• Task to complete
Every entry gets copied exactly. No images go into the copy.

• Extracted data

::::

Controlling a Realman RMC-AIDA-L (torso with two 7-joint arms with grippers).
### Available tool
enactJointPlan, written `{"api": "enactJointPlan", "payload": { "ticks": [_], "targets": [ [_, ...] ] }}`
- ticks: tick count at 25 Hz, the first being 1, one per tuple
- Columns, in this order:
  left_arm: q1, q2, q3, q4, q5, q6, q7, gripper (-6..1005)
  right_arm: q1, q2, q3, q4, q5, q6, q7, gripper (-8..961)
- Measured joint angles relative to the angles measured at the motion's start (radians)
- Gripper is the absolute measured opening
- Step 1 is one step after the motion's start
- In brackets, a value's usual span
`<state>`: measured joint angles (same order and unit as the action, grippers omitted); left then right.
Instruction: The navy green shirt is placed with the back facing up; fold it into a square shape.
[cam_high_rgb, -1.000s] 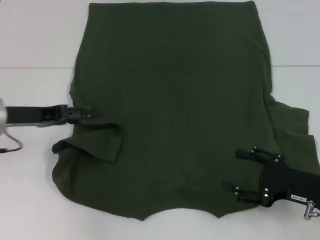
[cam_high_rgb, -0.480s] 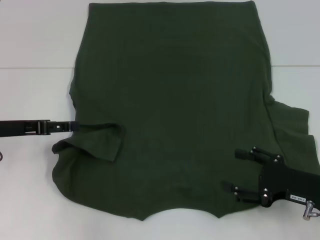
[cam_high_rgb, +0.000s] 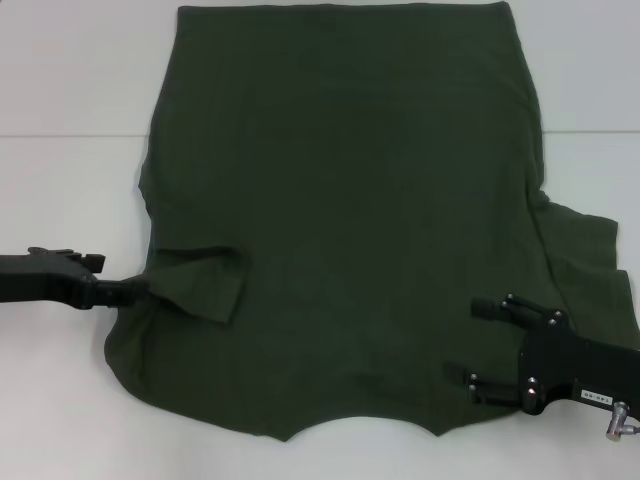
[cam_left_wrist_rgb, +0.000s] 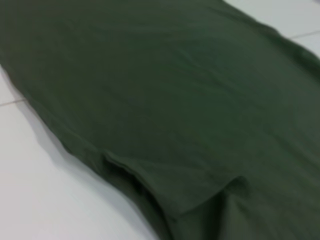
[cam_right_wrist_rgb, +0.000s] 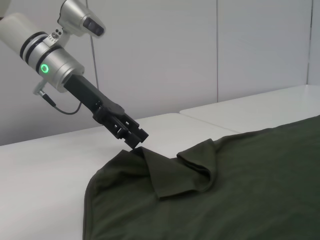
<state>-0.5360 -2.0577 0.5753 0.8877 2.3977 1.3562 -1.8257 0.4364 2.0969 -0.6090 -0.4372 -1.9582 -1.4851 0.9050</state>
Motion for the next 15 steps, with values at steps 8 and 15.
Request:
{"api": "enactJointPlan", "payload": {
  "ticks": [8,15],
  "targets": [
    [0.016,-0.022,0.066,0.018,0.059,-0.116,0.057,799,-0.001,0.000,0.000,0.000,0.001,0.000,0.000,933],
    [0.014,-0.039,0.113,0.023,0.078,-0.156,0.052,772,0.001,0.000,0.002,0.000,0.001,0.000,0.000,932]
  ]
}}
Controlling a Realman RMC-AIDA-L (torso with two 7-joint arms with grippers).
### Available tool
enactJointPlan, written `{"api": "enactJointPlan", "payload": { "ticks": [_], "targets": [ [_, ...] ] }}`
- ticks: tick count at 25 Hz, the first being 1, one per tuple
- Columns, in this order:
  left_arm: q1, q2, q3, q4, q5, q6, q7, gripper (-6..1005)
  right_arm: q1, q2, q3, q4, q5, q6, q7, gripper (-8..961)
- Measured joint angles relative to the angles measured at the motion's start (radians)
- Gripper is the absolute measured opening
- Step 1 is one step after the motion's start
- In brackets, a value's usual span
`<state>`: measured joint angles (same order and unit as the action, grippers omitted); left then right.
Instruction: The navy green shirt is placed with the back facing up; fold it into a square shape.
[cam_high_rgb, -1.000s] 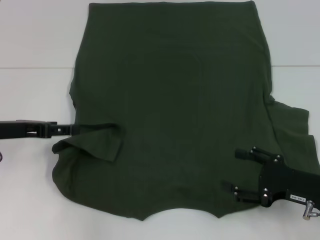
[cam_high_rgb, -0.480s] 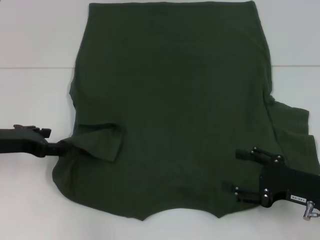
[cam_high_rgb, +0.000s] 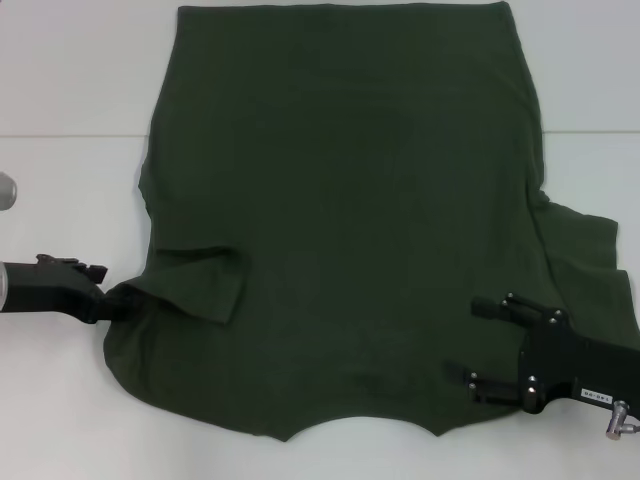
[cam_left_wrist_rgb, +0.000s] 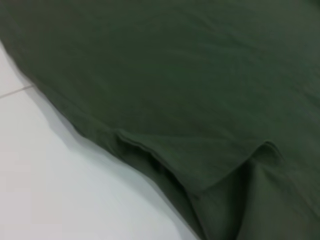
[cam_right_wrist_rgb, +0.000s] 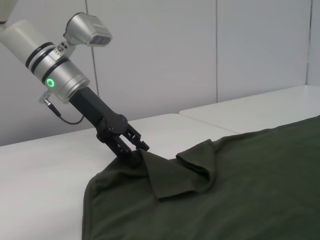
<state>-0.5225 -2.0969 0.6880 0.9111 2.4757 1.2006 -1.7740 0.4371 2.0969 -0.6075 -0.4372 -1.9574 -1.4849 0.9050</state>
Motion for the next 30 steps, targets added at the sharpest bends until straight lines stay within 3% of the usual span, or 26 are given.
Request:
{"api": "enactJointPlan", "payload": {
  "ticks": [5,15,23,26,30],
  "targets": [
    [-0.003,-0.010,0.018,0.012,0.001,-0.003,-0.001,752,0.001,0.000,0.001,0.000,0.001,0.000,0.000,931],
    [-0.004,-0.022,0.032,0.035,0.002,-0.004,-0.001,226,0.002,-0.002,0.005,0.000,0.004,0.004,0.000,929],
    [-0.005,-0.030,0.033,0.076,-0.008,0.064,-0.040,94,0.006,0.000,0.002,0.000,0.005,0.012,0.000,928],
    [-0.009,-0.044,0.035,0.127,-0.006,0.117,-0.099,44,0.008,0.000,0.002,0.000,0.005,0.012,0.000,927],
    [-0.015,-0.050,0.081,0.158,0.001,0.154,-0.205,48,0.010,0.000,0.003,0.000,0.005,0.012,0.000,927]
  ]
}}
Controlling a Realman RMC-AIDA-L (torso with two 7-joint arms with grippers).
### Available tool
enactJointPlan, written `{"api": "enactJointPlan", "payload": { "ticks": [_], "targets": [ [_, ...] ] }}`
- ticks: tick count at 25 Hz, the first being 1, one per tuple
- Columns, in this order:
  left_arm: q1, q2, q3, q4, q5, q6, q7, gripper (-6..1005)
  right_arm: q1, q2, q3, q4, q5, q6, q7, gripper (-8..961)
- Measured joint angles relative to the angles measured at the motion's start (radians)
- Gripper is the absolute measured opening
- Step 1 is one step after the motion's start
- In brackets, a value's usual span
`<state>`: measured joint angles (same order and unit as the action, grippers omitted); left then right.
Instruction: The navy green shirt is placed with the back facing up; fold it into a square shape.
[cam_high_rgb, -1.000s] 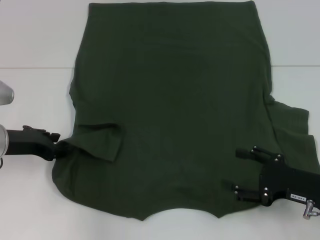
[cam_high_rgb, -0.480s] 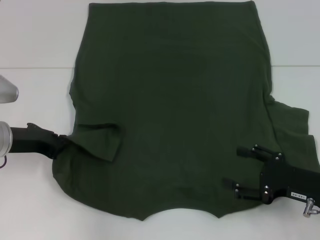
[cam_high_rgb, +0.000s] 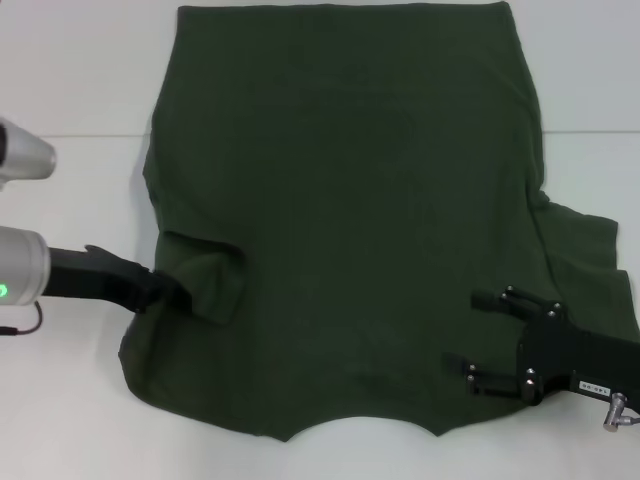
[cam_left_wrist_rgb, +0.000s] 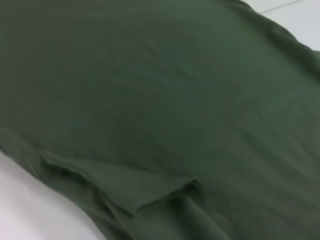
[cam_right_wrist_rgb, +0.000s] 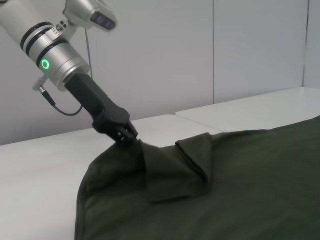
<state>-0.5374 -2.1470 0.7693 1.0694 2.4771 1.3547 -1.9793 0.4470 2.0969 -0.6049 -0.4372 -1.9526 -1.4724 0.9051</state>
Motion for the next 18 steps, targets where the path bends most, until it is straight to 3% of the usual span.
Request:
{"api": "enactJointPlan", "payload": {
  "ticks": [6,18],
  "targets": [
    [0.000,-0.008,0.098,-0.004,0.050,-0.037,-0.095,54,0.004,0.000,-0.001,0.000,0.000,0.000,0.000,926],
    [0.008,-0.019,0.101,-0.001,0.062,-0.082,-0.123,99,0.004,0.000,-0.002,0.000,0.000,0.001,0.000,923]
  ]
}}
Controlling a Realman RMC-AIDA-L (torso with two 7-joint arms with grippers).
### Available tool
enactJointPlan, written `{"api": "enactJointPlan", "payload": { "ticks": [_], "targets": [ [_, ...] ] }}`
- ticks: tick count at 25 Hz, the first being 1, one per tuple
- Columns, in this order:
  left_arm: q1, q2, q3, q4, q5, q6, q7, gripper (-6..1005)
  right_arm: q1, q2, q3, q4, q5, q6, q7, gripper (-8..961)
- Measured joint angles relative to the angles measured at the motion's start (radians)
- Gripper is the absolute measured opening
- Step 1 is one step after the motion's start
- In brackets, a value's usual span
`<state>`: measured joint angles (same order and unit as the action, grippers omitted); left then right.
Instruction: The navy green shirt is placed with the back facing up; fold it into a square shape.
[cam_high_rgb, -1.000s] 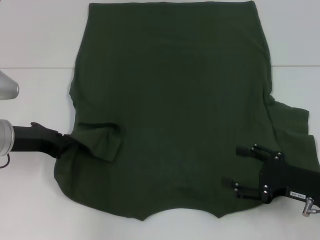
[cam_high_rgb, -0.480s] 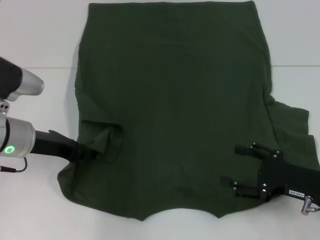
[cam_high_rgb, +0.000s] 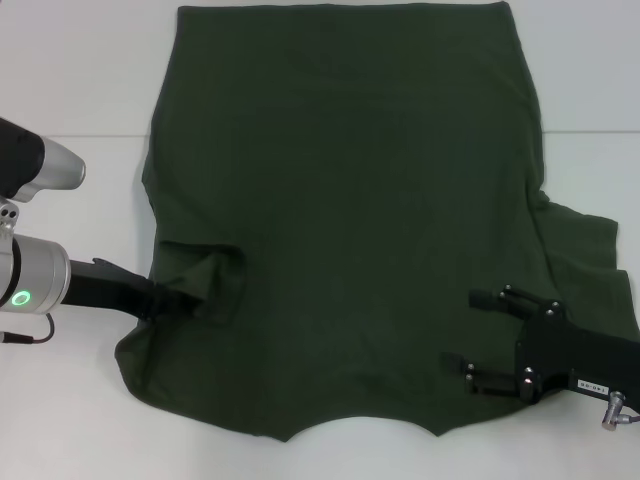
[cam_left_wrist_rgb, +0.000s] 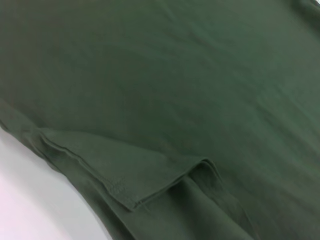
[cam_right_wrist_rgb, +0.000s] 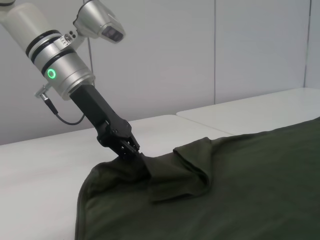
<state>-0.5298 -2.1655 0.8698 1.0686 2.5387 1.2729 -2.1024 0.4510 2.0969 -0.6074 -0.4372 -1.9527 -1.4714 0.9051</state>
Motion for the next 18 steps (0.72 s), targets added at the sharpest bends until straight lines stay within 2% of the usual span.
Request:
{"api": "enactJointPlan", "payload": {
  "ticks": [13,18],
  "targets": [
    [-0.027,0.005,0.000,-0.009,-0.007,0.054,-0.062,259,0.005,-0.002,0.000,0.000,0.000,0.000,0.000,921],
    [-0.019,0.003,-0.003,0.000,-0.007,0.016,-0.067,518,0.006,-0.002,0.000,0.000,-0.001,0.000,0.000,920]
  ]
}}
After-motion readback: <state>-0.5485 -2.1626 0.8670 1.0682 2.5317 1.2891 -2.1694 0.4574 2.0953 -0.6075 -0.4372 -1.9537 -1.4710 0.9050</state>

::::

• Expected output
Controlling a Realman RMC-AIDA-L (torso with two 7-joint arms with grippers).
### Available tool
enactJointPlan, written `{"api": "enactJointPlan", "payload": { "ticks": [_], "targets": [ [_, ...] ] }}`
- ticks: tick count at 25 Hz, the first being 1, one per tuple
- Columns, in this order:
  left_arm: q1, q2, q3, q4, q5, q6, q7, gripper (-6..1005)
  right_arm: q1, q2, q3, q4, q5, q6, q7, gripper (-8..961)
- Measured joint angles relative to the angles measured at the motion's start (radians)
- Gripper is the absolute measured opening
- Step 1 is one step after the motion's start
- In brackets, a value's usual span
`<state>`: measured joint angles (same order and unit as the action, grippers omitted); left then right.
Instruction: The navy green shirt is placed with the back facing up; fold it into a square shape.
[cam_high_rgb, -1.000s] 
[cam_high_rgb, -0.480s] 
[cam_high_rgb, +0.000s] 
[cam_left_wrist_rgb, +0.000s] 
[cam_right_wrist_rgb, +0.000s] 
<state>-0.5360 -2.0577 0.5753 0.8877 2.3977 1.3562 -1.8257 0.4364 2.0969 -0.6090 -0.4372 -1.9582 -1.4851 0.9050</state>
Motion for the next 15 steps, with values at steps 8 and 15.
Request:
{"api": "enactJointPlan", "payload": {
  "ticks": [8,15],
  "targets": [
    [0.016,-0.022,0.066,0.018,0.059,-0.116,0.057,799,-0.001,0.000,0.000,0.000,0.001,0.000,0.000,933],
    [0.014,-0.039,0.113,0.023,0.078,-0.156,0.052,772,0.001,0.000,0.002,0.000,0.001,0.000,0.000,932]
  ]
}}
Controlling a Realman RMC-AIDA-L (torso with two 7-joint arms with grippers).
### Available tool
enactJointPlan, written `{"api": "enactJointPlan", "payload": { "ticks": [_], "targets": [ [_, ...] ] }}`
- ticks: tick count at 25 Hz, the first being 1, one per tuple
- Columns, in this order:
  left_arm: q1, q2, q3, q4, q5, q6, q7, gripper (-6..1005)
  right_arm: q1, q2, q3, q4, q5, q6, q7, gripper (-8..961)
- Measured joint angles relative to the angles measured at the motion's start (radians)
- Gripper is the absolute measured opening
- Step 1 is one step after the motion's start
- In brackets, a value's usual span
`<state>`: measured joint angles (same order and unit as the action, grippers omitted); left then right.
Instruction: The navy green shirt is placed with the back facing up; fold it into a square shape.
[cam_high_rgb, -1.000s] 
[cam_high_rgb, -0.480s] 
[cam_high_rgb, +0.000s] 
[cam_left_wrist_rgb, +0.000s] 
[cam_right_wrist_rgb, +0.000s] 
<state>-0.5225 -2.0969 0.6880 0.9111 2.4757 1.2006 -1.7740 0.4371 2.0969 -0.6075 -0.4372 -1.9574 -1.4849 0.9050</state>
Motion for the next 30 steps, targets added at the sharpest bends until straight lines stay within 3% of the usual span, or 26 are given.
Request:
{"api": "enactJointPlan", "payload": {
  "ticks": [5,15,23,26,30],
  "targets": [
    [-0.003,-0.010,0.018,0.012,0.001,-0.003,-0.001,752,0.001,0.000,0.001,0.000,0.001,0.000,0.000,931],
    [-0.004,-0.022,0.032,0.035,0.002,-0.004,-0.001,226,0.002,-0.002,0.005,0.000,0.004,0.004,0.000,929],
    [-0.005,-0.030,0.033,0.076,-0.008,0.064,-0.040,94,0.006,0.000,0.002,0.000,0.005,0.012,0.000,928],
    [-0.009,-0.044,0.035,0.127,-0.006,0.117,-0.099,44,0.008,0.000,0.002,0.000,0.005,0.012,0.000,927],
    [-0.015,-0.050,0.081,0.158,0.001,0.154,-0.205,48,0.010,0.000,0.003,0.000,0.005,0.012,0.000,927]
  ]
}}
Controlling a Realman RMC-AIDA-L (torso with two 7-joint arms with grippers).
### Available tool
enactJointPlan, written `{"api": "enactJointPlan", "payload": { "ticks": [_], "targets": [ [_, ...] ] }}`
- ticks: tick count at 25 Hz, the first being 1, one per tuple
- Columns, in this order:
  left_arm: q1, q2, q3, q4, q5, q6, q7, gripper (-6..1005)
  right_arm: q1, q2, q3, q4, q5, q6, q7, gripper (-8..961)
- Measured joint angles relative to the angles measured at the motion's start (radians)
- Gripper is the absolute measured opening
- Step 1 is one step after the motion's start
- In brackets, a value's usual span
`<state>`: measured joint angles (same order and unit as the action, grippers omitted); left then right.
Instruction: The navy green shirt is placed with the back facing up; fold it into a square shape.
[cam_high_rgb, -1.000s] 
[cam_high_rgb, -0.480s] 
[cam_high_rgb, +0.000s] 
[cam_left_wrist_rgb, +0.000s] 
[cam_right_wrist_rgb, +0.000s] 
<state>-0.5374 -2.1470 0.7693 1.0694 2.4771 1.3547 -1.9793 0.4470 2.0969 -0.6049 -0.4372 -1.9526 -1.4724 0.9051</state>
Motion for the next 18 steps, targets where the path bends most, until it is straight to 3% of the usual span.
Request:
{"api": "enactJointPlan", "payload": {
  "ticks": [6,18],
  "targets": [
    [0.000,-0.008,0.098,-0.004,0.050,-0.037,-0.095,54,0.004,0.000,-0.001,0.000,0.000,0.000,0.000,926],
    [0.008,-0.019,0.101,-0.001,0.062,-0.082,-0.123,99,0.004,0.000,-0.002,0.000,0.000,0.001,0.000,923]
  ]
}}
Controlling a Realman RMC-AIDA-L (torso with two 7-joint arms with grippers).
### Available tool
enactJointPlan, written `{"api": "enactJointPlan", "payload": { "ticks": [_], "targets": [ [_, ...] ] }}`
- ticks: tick count at 25 Hz, the first being 1, one per tuple
- Columns, in this order:
  left_arm: q1, q2, q3, q4, q5, q6, q7, gripper (-6..1005)
  right_arm: q1, q2, q3, q4, q5, q6, q7, gripper (-8..961)
- Measured joint angles relative to the angles measured at the motion's start (radians)
- Gripper is the absolute measured opening
- Step 1 is one step after the motion's start
- In brackets, a value's usual span
`<state>`: measured joint angles (same order and unit as the action, grippers omitted); left then right.
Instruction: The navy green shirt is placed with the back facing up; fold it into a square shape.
[cam_high_rgb, -1.000s] 
[cam_high_rgb, -0.480s] 
[cam_high_rgb, +0.000s] 
[cam_left_wrist_rgb, +0.000s] 
[cam_right_wrist_rgb, +0.000s] 
<state>-0.5298 -2.1655 0.8698 1.0686 2.5387 1.2729 -2.1024 0.4510 2.0969 -0.6074 -0.4372 -1.9527 -1.4714 0.9051</state>
Motion for the next 18 steps (0.72 s), targets added at the sharpest bends until straight lines stay within 2% of the usual span.
Request:
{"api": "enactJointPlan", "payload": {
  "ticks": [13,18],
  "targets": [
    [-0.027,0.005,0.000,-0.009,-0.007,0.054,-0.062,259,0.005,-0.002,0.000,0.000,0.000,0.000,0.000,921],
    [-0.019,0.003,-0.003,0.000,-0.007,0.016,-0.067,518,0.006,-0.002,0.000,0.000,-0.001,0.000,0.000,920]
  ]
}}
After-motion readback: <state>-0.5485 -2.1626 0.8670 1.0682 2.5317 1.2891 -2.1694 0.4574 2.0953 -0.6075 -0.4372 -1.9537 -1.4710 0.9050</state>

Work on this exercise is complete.